ROS Study: Report - Inhibition of ROS formation by Proleva Objective: To evaluate whether the reportedly high ORAC value of this product translates into a physiological effect in a cell-based assay.

Background for this study: Oxidative stress is a condition in cells which is characterized by an excess of reactive oxygen species (ROS). An excess of these molecules leads to oxidative damage which plays a role in many disease processes. Many products are marketed to help combat oxidative damage, often relying on a standardized ORAC value for marketing claims. The ORAC test is a chemical assay that measures the capacity for neutralization of oxygen radicals.

Assay principle: Based on standard immunological assays, we have modified an existing method for measurement of ROS production to study natural products with respect to their ability to inhibit ROS formation in a cell-based assay. This method may supplement a standard ORAC test by documenting an anti-inflammatory effect in a cellular system. The method is based on challenging human cells with an inflammatory stimuli to produce damaging reactive oxygen radicals. Changes in the oxidative stress level in each cell is monitored by a ROS-sensitive dye, DCF-DA. The colorless precursor to this dye is able to penetrate cells, and only after exposure to free oxygen radicals is it transformed to a fluorescent molecule that is retained inside the cells. The amount of fluorescence inside a given cell is proportionate to the amount of oxygen radicals produced inside the cell after the cell has encountered an inflammatory stimulus. A reduction in fluorescence in cells pre-loaded with a natural product is an indication of a protective effect of the natural product against reactive oxygen species.

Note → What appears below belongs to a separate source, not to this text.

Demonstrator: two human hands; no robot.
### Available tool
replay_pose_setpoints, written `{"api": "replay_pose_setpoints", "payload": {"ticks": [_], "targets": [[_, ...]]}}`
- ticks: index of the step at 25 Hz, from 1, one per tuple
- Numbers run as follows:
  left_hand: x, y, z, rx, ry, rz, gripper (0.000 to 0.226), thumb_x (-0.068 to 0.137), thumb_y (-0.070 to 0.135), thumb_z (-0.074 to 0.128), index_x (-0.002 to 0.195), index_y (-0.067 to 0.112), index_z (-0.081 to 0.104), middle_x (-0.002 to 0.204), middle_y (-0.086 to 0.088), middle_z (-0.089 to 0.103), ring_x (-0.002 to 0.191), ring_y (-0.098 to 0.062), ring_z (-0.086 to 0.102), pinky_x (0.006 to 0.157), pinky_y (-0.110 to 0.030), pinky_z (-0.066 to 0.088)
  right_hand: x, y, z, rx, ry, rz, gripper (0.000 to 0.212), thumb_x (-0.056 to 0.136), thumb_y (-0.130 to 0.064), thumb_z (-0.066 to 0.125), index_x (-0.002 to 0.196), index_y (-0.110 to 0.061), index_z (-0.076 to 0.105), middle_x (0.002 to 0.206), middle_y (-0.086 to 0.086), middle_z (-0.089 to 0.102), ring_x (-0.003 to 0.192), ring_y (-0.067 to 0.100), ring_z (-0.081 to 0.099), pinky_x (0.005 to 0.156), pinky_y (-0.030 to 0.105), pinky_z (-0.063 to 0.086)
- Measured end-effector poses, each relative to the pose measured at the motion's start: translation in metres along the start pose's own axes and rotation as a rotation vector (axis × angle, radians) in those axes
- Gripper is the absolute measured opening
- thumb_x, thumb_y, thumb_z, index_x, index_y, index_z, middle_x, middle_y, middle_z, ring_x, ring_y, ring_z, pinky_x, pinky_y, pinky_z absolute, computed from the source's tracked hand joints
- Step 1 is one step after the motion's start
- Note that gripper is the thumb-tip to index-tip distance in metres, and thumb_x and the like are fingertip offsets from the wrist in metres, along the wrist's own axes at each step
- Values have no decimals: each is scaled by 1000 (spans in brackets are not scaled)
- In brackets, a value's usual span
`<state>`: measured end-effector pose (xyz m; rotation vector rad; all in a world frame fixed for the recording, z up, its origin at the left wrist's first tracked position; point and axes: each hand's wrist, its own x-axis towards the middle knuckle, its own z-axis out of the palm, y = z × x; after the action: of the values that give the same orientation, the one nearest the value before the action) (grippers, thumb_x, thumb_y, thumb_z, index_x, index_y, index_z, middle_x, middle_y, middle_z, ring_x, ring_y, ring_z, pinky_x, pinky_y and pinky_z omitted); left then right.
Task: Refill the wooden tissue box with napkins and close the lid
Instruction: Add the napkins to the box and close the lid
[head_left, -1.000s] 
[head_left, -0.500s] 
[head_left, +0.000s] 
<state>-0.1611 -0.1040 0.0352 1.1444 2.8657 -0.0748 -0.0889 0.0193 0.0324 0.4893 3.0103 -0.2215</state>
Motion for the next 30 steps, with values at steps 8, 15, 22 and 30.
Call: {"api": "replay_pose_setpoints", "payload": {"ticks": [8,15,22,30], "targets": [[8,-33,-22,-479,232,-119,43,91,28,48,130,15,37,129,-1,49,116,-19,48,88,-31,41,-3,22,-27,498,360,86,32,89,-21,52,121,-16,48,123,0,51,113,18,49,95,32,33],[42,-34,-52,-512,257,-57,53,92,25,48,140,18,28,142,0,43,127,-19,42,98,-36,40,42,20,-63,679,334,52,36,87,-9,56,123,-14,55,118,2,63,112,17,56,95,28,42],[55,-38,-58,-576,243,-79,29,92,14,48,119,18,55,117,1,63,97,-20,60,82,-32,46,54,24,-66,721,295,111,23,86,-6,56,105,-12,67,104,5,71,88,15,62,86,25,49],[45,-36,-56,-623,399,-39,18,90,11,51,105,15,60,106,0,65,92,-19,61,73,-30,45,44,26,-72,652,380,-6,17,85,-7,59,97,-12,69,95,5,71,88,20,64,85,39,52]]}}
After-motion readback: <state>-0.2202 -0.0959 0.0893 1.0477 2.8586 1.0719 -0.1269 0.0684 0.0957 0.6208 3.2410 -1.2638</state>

Method: Freshly purified human neutrophils were preincubated with a botanical extract over a wide range of dilutions, loaded with DCF-DA, and then challenged with a high dose of hydrogen peroxide to induce severe oxidative stress. Intracellular levels of DFC-DA fluorescence intensity in untreated versus challenged cells, in the presence versus absence of the test product, were analyzed by flow cytometry. A standard curve of DCF-DA fluorescence intensity as a result of treatment with known amounts of hydrogen peroxide was used to produce an estimation of the effectiveness of a given natural product in terms of quenched hydrogen peroxide molecules.

An extract of the test product was prepared by adding 0.5g of the test product to a 5 mL of phosphate buffered saline. This mixture was vortexed repeatedly and allowed to sit at room temperature for 1 hour. Prior to use, undissolved particles were removed by centrifugation and subsequent filtration. This liquid was used to prepare a series of 100 fold dilutions of the test product. Aliquots of these dilutions were applied to the neutrophils, and then incubated at 37oC for 90 minutes. Following a wash to remove botanicals and other compounds that interfere with the oxidation marker, cells were loaded with 10 mM DC-FDA (Molecular Probes, Eugene OR) for 1 hour at 37oC. All samples, except for the untreated control samples, were then exposed to 167 mM H2O2 for a period of 45 minutes to induce severe oxidative stress. Samples were washed to remove the peroxide, and transferred to cold RPMI, and stored on ice in preparation for immediate analysis by flow cytometry.

Data was collected in triplicate for controls, and duplicate for each sample concentration. Results are expressed as a percent of the average, background corrected, response for that particular assay. Dose levels are reported in volumetric parts per billion. Statistical significance was determined using Student’s test.